We recently demonstrated that several widely used plastic-associated EDCs increase cardiometabolic disease in appropriate mouse models. In addition to affecting adult health, parental exposure to EDCs has also been shown to cause metabolic disorders, including obesity and diabetes, in the offspring.
While most studies have focused on the impact of maternal EDC exposure on the offspring’s health, little is known about the effects of paternal EDC exposure. In the current study, we investigated the adverse impact of paternal exposure to a ubiquitous but understudied phthalate, dicyclohexyl Phthalate (DCHP) on the metabolic health of F1 and F2 offspring in mice.

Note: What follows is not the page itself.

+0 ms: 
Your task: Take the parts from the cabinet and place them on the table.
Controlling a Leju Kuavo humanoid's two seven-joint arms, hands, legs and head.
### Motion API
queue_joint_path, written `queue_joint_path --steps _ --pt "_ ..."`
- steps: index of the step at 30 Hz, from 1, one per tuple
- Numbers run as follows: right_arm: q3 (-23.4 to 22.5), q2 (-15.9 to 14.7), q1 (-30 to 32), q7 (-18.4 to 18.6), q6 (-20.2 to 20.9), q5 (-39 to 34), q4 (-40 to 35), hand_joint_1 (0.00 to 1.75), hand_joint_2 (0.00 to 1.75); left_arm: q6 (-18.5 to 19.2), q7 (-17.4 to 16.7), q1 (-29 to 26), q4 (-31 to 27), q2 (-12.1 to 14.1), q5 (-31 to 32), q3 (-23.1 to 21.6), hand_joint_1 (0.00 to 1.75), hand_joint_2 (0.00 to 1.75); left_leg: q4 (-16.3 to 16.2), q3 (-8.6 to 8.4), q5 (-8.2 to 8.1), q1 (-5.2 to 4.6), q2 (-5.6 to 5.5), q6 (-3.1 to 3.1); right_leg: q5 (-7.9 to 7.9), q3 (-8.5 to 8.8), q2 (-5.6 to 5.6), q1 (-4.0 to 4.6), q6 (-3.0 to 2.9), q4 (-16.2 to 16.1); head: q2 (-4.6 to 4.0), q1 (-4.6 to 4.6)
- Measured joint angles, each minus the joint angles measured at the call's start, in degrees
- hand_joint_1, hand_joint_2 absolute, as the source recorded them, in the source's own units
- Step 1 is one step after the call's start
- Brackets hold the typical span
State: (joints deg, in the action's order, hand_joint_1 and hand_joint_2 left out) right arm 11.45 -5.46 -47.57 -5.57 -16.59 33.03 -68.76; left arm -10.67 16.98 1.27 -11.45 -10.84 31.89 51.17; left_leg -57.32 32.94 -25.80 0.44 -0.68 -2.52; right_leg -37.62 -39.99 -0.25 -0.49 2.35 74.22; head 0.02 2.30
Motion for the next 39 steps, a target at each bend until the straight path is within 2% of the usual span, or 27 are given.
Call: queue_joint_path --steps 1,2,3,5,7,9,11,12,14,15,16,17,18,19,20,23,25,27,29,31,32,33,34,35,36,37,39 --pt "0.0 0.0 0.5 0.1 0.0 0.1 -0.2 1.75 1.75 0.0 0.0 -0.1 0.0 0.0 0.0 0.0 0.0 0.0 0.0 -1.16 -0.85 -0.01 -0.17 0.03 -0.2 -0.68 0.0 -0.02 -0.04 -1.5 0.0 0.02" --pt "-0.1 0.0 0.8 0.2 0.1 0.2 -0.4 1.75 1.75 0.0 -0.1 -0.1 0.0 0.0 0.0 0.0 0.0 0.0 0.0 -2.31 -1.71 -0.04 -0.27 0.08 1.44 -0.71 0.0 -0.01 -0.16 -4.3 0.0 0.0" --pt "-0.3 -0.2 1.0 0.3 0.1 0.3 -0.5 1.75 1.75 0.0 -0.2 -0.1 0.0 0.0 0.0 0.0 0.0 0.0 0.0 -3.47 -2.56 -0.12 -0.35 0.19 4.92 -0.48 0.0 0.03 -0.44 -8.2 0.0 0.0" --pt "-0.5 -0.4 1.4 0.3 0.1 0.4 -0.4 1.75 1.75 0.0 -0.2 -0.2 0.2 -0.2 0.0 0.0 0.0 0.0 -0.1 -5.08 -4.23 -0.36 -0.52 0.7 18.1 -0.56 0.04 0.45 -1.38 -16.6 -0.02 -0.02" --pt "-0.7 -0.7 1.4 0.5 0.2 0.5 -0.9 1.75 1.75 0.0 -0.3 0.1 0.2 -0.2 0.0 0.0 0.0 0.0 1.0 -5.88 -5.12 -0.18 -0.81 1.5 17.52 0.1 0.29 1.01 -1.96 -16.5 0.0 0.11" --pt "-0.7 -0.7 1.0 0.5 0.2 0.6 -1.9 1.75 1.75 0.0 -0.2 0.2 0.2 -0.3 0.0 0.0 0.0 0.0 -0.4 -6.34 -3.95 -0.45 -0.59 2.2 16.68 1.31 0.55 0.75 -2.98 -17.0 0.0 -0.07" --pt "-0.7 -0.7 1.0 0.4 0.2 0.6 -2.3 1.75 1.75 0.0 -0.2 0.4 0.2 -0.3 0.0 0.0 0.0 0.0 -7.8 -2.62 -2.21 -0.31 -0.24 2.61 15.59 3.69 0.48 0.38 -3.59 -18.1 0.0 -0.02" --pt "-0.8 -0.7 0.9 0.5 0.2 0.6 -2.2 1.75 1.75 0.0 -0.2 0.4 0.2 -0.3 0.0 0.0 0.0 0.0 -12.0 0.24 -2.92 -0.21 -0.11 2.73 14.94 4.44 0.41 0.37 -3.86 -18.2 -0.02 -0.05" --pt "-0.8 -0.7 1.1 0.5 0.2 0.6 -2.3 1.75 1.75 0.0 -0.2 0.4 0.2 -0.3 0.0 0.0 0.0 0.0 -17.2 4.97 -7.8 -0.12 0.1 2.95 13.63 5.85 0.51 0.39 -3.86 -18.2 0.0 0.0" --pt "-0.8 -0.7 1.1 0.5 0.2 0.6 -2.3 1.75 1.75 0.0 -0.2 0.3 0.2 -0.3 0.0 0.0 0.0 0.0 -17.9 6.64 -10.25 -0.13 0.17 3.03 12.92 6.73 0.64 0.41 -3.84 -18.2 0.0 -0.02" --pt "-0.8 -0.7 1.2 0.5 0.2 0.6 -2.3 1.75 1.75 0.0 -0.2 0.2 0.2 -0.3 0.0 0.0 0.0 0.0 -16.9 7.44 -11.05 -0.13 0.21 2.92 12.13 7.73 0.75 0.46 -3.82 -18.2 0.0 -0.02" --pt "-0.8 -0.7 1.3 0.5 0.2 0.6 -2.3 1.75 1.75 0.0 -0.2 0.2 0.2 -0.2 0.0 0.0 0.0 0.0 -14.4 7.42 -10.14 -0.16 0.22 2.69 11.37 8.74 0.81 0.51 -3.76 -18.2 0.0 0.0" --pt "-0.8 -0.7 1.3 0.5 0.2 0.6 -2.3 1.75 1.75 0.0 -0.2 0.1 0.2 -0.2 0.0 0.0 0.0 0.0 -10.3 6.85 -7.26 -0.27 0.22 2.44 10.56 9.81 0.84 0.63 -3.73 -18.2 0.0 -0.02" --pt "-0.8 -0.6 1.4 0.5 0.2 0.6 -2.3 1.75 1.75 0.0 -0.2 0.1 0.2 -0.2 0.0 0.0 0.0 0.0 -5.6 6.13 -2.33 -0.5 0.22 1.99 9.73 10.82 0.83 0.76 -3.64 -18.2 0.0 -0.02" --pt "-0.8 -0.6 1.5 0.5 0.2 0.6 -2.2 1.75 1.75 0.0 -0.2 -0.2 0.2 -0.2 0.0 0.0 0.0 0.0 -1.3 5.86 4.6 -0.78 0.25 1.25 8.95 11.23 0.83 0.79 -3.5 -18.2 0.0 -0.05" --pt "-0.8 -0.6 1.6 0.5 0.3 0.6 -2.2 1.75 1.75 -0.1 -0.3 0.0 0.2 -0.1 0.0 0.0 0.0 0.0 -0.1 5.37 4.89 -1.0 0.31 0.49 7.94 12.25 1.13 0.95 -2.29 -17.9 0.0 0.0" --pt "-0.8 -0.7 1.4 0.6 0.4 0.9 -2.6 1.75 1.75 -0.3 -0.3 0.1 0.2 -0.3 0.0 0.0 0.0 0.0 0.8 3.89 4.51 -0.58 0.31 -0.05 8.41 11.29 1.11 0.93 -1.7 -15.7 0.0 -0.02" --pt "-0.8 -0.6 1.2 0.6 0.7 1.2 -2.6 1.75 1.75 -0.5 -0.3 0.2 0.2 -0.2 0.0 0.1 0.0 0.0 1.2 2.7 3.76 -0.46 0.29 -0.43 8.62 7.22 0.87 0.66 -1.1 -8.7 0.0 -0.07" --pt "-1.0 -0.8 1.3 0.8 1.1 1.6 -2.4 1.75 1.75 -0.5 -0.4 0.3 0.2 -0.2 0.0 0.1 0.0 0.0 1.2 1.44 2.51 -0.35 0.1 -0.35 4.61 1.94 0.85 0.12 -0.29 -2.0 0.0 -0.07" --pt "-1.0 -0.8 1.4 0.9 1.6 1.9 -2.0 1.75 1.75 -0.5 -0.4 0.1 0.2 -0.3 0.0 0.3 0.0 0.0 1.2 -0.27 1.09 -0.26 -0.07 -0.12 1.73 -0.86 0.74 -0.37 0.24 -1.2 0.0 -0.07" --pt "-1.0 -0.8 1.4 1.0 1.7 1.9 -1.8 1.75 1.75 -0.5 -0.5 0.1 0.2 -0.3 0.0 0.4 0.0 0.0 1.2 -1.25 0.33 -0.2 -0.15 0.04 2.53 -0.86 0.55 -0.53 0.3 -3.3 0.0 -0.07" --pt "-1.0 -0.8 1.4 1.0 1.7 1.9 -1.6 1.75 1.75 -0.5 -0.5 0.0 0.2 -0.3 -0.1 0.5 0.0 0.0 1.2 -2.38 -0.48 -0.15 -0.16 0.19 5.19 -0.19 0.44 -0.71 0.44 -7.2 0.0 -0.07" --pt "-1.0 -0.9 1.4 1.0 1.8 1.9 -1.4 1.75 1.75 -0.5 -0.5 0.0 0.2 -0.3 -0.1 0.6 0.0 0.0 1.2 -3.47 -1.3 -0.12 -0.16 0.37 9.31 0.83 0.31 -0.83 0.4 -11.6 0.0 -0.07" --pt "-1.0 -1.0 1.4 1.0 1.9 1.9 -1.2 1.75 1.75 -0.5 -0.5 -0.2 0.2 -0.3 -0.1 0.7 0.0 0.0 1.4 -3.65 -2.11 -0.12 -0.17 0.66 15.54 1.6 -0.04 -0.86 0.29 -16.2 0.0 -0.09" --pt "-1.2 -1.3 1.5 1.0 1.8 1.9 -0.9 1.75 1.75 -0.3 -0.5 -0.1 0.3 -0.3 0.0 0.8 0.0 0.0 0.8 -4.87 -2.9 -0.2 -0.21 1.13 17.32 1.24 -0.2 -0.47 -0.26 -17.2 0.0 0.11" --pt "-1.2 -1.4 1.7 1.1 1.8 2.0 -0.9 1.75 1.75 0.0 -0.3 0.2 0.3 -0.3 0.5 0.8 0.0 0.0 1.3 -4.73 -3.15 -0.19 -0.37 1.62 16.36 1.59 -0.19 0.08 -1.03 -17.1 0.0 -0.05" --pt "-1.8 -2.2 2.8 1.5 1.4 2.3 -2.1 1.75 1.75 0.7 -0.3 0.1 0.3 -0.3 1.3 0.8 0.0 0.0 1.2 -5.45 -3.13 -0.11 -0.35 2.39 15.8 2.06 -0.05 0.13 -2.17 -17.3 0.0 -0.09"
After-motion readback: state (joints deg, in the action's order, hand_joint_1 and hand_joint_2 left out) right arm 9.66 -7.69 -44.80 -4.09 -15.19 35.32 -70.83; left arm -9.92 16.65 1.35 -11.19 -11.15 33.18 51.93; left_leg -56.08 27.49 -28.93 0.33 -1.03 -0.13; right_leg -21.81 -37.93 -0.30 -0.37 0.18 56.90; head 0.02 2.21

Paternal DCHP exposure led to exacerbated insulin resistance and impaired insulin signaling in F1 offspring without affecting diet-induced obesity. We previously showed that sperm small non-coding RNAs including tRNA-derived small RNAs (tsRNAs) and rRNA-derived small RNAs (rsRNAs) contribute to the intergenerational transmission of paternally acquired metabolic disorders.
Using a novel PANDORA-seq, we revealed that DCHP exposure can lead to sperm tsRNA/rsRNA landscape changes that are undetected by traditional RNA-seq, which may contribute to DCHP-elicited adverse effects.
Lastly, we found that paternal DCHP can also cause sex-specific transgenerational adverse effects in F2 offspring and elicited glucose intolerance in female F2 descendants.
Our results suggest that exposure to endocrine disrupting phthalates may have inter- and transgenerational adverse effects on the metabolic health of their offspring.
These findings may increase our understanding of the etiology of chronic human diseases originating from chemical-elicited intergenerational and transgenerational effects.